Le public était là, venu parfois de très loin, et les longues files d’attente se sont installées sur le parvis du théâtre, « La Guierle », dans une ambiance chatoyante et joyeuse sur des centaines de mètres, devant les étals des marchands du réputé marché de Brive la Gaillarde.
Les records seront encore une fois battus : des dizaines de milliers de visiteurs et des dizaines de milliers de livres vendus, et 1 164 000 euros de ventes, plus qu’en 2024, réalisées par les libraires de la ville. On s’étonne et se réjouit chaque année du succès imparable de de cet évènement, le plus important de France. Il y aura de la dédicace sous les sapins de Noël prochain. Qui a dit que le livre et la lecture étaient en perdition ? Même si les chiffres de l’édition stagnent, peut-être suffit-il de s’adapter aux nouveaux modes de consommation, analyser et comprendre les tendances incestueuses de la concurrence entre le livre et le numérique, inventer de nouvelles formes de promotion de la lecture et de diffusion du livre.

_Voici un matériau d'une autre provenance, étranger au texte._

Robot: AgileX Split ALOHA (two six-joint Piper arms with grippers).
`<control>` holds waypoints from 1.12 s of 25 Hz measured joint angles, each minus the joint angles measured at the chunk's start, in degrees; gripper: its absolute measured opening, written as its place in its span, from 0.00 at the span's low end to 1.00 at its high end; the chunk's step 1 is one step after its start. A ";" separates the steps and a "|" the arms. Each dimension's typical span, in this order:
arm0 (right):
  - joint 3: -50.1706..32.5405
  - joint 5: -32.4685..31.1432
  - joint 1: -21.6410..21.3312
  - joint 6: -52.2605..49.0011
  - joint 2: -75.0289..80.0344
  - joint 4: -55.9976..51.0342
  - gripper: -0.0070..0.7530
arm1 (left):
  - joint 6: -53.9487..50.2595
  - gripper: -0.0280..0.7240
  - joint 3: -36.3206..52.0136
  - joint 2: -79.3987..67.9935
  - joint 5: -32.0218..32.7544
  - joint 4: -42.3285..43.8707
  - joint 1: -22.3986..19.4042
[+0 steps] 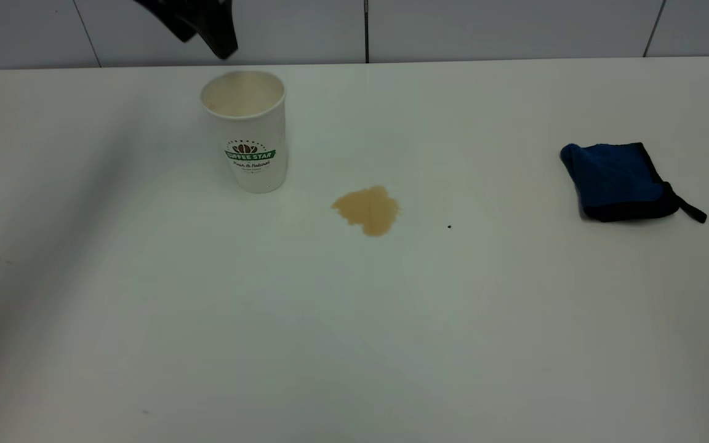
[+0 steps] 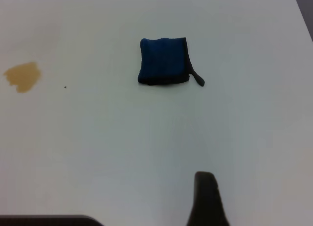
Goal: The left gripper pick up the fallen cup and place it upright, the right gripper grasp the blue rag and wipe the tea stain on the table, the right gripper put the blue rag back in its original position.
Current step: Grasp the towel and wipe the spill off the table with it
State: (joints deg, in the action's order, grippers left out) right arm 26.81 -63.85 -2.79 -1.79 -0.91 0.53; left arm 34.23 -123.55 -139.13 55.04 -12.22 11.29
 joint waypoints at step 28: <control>0.00 0.00 0.00 0.00 0.00 -0.05 0.77 | -22.36 0.36 37.96 47.74 11.85 8.54 0.00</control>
State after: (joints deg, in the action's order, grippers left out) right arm 26.81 -63.85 -2.79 -1.79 -0.91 0.48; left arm 11.87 -85.59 -91.39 66.89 -3.68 11.29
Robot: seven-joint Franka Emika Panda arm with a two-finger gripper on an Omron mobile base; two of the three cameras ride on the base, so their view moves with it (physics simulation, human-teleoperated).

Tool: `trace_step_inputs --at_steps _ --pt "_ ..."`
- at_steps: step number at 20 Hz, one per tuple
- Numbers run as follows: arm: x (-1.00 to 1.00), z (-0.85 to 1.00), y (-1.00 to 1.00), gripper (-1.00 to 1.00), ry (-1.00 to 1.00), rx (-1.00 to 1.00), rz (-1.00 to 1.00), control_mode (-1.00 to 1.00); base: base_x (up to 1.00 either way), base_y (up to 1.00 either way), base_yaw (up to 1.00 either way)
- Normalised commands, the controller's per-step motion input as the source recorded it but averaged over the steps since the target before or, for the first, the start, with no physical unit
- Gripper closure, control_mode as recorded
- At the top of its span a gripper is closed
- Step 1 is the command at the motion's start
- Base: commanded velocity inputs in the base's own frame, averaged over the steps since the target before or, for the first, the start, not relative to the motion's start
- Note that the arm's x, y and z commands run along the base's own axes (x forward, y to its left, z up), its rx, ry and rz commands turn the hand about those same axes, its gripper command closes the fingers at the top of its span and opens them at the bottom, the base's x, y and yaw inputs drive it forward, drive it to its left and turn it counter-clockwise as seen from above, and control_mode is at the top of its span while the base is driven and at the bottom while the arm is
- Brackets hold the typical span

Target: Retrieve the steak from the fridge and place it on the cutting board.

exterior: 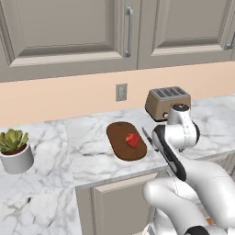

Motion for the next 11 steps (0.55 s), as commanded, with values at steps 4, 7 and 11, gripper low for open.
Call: trace_step_inputs --at_steps 4,7,11 --pt "-0.18 0.25 -0.28 -1.0 -0.09 -0.06 -0.11 -1.0 0.0 0.0 0.0" --pt "-0.27 0.44 0.0 -1.0 -0.18 -0.08 0.0 -1.0 0.0 0.0 0.0" --pt "-0.41 0.57 0.21 -1.0 -0.26 -0.14 0.02 -1.0 0.0 0.0 0.0"
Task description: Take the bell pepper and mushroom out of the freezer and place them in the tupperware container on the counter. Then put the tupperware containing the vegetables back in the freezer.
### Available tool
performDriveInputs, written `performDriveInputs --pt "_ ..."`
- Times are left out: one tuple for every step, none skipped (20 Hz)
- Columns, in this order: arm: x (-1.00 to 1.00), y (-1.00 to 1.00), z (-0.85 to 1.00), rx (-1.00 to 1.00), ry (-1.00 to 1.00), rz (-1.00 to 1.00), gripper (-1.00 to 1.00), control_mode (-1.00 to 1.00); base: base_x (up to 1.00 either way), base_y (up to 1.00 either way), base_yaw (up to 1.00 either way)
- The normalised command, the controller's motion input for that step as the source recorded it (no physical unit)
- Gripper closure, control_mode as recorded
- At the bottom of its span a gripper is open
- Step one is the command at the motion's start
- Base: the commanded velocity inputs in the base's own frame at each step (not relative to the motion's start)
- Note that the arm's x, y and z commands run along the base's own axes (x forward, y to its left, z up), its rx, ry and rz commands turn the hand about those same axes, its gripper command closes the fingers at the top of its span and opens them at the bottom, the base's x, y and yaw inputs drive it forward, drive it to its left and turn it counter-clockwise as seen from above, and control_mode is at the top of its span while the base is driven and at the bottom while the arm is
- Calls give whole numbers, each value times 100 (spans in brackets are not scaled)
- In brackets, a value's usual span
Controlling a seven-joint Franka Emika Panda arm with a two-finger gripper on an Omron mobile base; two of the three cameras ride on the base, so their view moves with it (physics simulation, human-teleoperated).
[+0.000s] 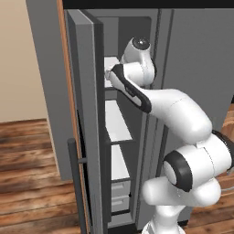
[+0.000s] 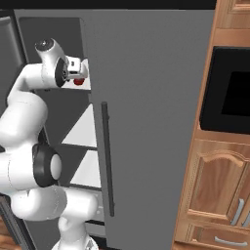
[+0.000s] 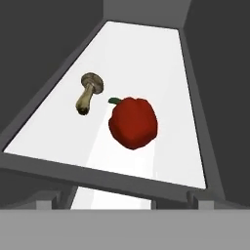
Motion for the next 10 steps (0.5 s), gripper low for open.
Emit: performDriveInputs --pt "58 0 -16 -12 0 -1 -100 -100 0 0 0" --pt "56 0 -4 -8 0 -1 -100 -100 0 0 0" --pt "52 0 -4 -5 0 0 -100 -100 0 0 0" --pt "53 0 0 -4 0 0 -100 -100 0 0 0" --pt "49 0 0 -1 0 0 -100 -100 0 0 0" --pt "39 0 0 0 0 0 -100 -100 0 0 0" --pt "38 0 0 0 0 0 -100 -100 0 0 0" --pt "40 0 0 0 0 0 -100 -100 0 0 0" --pt "39 0 0 0 0 0 -100 -100 0 0 0" --pt "41 0 0 0 0 0 -100 -100 0 0 0"
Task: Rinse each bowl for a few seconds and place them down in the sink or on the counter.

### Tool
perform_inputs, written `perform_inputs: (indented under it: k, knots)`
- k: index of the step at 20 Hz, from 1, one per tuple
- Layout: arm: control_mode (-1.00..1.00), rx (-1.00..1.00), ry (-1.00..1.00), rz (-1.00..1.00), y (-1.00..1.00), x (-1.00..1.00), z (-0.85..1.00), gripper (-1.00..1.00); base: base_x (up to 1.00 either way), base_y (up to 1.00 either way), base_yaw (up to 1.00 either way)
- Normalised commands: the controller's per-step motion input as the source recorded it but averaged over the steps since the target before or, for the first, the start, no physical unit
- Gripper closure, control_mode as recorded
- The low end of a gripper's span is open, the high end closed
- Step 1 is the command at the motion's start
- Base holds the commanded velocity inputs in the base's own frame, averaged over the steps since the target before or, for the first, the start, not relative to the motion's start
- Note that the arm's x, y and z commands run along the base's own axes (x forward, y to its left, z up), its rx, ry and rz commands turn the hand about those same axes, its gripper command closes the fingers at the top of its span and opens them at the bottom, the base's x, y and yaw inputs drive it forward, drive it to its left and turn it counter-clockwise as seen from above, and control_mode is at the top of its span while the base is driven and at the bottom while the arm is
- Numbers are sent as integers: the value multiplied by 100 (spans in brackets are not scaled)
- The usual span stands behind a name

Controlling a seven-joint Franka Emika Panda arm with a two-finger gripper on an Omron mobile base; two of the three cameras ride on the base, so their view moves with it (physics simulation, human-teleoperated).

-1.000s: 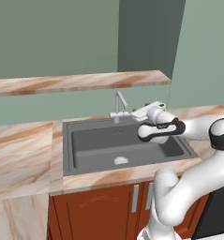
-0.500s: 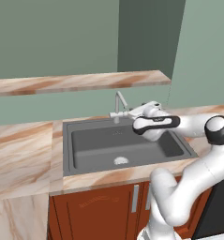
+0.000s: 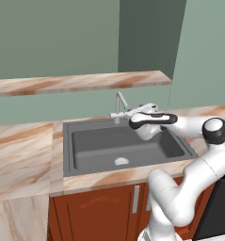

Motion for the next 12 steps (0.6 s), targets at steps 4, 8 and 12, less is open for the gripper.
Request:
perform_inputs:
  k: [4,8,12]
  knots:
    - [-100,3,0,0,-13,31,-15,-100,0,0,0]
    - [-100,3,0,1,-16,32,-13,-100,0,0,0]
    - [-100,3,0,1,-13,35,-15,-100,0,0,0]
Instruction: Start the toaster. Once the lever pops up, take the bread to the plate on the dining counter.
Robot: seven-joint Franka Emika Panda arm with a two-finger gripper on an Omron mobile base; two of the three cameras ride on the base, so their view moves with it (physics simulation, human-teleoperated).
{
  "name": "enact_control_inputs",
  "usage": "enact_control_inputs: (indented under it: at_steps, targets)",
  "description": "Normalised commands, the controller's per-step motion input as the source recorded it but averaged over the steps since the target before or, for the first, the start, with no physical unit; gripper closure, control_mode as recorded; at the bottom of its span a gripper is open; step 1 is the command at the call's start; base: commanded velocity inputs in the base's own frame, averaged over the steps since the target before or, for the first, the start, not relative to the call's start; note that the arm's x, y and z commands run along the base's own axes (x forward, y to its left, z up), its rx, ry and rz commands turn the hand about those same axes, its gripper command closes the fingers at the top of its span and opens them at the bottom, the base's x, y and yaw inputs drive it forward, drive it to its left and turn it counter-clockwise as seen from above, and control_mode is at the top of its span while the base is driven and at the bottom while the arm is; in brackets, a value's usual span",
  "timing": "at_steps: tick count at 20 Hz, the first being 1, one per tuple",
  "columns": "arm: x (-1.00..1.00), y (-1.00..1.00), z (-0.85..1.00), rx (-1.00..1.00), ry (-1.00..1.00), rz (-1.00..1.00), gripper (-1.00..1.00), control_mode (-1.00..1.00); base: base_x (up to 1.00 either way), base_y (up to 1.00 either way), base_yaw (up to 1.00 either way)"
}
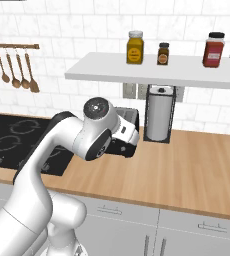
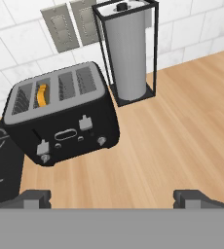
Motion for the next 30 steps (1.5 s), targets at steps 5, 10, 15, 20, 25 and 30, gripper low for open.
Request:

Le train du soir est reparti dimanche. Les conversations ont continué, le repas était moins plantureux et beaucoup ont savouré un calme et un repos bien mérités. J’ai rejoint la paix de mes montagnes et de mon village. La Foire du Lonzac est évidemment autre chose, et les frimas ont rebuté certains habitués de celle de ce deuxième lundi de novembre. Il y avait du monde chez Denis, le café du champ de foire. On y a commenté l’éclatant score de Brive face à Mont de Marsan vendredi soir. La Montagne en délivre ses analyses, histoire de conjurer le sort et de croire que nous sommes enfin sortis de la mauvaise spirale des dernières rencontres. Attention, les montois n’étaient pas en grande forme et d’autres rendez-vous pourraient être plus rugueux ! Mais ce résultat couronnait bien ces journées d’exception. On se demandait aussi quel sort serait finalement réservé à Nicolas Sarkozy.
Dernière minute : il est libéré, pour la plus grande logorrhée des chaines d’information. Et l’on voit sur les écrans sa voiture disparaître boulevard Saint-Jacques dans une allée ocre et cuivrée des derniers feuillus parisiens, les lointains cousins de ceux de nos forêts.